Jewish East End Celebration Society
4A Cornwall Mews South, London, SW7 4RX
[email protected]

The life of Dora Diamant, a remarkable East Ender by adoption, was commemorated by JEECS on May 26 with a morning service at East Ham Jewish cemetery and an afternoon talk by Professor Kathi Diamant, her biographer, at Toynbee Hall.

 

Dora Diamant was the last love of the writer Franz Kafka and came to the East End fleeing persecution in 1939. You can read her story by clicking here.

The event was attended by members of her family and Franz Kafka's family. 

   Professor Kathi Diamant at Toynbee Hall, where she spoke about her remarkable namesake Dora Diamant

 

At Dora's graveside at East Ham Jewish Cemetery: Professor Kathi Diamant (right) with Karen Pitchford, a Kafka scholar who made the pilgrimage to see the grave of Dora Diamant

At the graveside, Professor Diamant recited the following, very appropriate, poem by Lucretius:

On The Nature of Things

by Titus Lucretius Carus ( c.99-55 BCE)


I
No single thing abides; but all things flow.
Fragment to fragment clings – the things thus grow
Until we know and name them.
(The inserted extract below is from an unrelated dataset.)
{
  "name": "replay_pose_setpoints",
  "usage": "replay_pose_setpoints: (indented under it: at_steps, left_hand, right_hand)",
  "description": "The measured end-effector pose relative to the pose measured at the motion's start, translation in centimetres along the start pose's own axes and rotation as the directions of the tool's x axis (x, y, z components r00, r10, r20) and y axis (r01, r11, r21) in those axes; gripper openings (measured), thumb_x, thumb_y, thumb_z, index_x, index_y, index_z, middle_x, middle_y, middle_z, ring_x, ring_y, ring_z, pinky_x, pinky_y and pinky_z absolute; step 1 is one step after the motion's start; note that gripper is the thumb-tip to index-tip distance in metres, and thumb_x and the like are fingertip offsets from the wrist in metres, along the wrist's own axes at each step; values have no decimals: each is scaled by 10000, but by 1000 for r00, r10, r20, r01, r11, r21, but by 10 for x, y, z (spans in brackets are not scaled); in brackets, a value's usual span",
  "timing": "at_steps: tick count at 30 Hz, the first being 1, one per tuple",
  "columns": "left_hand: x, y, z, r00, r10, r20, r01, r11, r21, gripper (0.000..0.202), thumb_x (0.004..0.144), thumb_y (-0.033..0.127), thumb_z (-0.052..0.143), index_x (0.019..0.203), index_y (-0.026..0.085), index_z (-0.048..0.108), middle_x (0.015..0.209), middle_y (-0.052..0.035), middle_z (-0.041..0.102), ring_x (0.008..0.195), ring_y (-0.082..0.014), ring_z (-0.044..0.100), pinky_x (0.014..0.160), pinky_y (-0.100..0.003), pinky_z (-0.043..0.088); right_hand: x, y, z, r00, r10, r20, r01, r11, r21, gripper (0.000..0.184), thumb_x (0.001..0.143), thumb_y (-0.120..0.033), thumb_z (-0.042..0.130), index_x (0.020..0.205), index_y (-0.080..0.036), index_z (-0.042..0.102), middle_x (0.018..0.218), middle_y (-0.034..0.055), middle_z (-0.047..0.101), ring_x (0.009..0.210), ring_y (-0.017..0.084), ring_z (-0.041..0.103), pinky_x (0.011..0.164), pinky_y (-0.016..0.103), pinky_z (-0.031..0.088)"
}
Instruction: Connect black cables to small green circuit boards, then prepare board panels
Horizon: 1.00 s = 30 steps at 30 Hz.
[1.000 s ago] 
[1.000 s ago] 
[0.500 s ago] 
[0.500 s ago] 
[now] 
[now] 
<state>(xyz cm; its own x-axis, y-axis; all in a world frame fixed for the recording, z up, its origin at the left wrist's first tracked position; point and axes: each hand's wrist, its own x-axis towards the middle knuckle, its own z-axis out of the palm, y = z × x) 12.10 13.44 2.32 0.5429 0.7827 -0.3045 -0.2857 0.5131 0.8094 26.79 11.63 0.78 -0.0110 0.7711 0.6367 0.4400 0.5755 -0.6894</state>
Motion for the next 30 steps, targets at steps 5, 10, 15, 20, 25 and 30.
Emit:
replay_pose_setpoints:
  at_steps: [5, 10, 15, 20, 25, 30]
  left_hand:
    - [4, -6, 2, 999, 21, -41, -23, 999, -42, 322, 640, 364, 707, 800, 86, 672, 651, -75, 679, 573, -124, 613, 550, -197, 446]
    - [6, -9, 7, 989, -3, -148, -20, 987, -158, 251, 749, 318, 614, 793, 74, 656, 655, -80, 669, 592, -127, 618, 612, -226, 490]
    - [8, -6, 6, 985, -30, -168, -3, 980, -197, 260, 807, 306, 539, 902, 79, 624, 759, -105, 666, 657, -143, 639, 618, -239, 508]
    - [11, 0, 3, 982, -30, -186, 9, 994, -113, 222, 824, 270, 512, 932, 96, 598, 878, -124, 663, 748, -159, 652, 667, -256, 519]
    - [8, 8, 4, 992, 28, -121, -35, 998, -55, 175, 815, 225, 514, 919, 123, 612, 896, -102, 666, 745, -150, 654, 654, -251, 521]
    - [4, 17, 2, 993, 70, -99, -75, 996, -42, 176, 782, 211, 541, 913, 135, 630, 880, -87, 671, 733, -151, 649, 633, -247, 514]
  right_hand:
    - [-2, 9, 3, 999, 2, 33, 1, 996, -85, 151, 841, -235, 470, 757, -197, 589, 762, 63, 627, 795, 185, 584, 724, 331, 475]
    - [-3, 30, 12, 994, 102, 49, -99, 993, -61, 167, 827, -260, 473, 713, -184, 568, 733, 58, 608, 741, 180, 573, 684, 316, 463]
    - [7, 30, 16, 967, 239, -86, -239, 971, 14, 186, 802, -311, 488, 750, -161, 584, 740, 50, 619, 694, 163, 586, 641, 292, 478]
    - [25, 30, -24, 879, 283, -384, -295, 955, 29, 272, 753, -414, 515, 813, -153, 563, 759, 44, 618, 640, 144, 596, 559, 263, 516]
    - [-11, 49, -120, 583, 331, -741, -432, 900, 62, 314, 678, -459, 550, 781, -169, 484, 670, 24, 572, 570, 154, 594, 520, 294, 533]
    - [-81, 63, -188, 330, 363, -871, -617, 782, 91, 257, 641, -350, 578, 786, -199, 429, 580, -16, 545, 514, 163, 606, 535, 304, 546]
By degrees
They melt, and are no more the things we know.


II
Globed from the atoms falling slow or swift
I see the suns, I see the systems lift
Their forms; and even the systems and the suns
Shall go back slowly to the eternal drift.


III
You, too, oh earth – your empires, lands, and seas –
Least, with your stars, of all the galaxies,
Globed from the drift like these, like these you too
Shalt go. You are going, hour by hour, like these.

IV
Nothing abides. The seas in delicate haze
Go off; those moonéd sands forsake their place;
And where they are, shall other seas in turn
Mow with their scythes of whiteness other bays.


XIX
The seeds that once were we take flight and fly,
Winnowed to earth, or whirled along the sky,
Not lost but disunited. Life lives on.
It is the lives, the lives, the lives, that die.


XX
They go beyond recapture and recall,
Lost in the all-indissoluble All –
Gone like the rainbow from the fountain's foam,
Gone like the spindrift shuddering down the squall.


XXI
Flakes of the water, on the waters cease!
Soul of the body, melt and sleep like these.
Atoms to atoms – weariness to rest –
Ashes to ashes – hopes and fears to peace!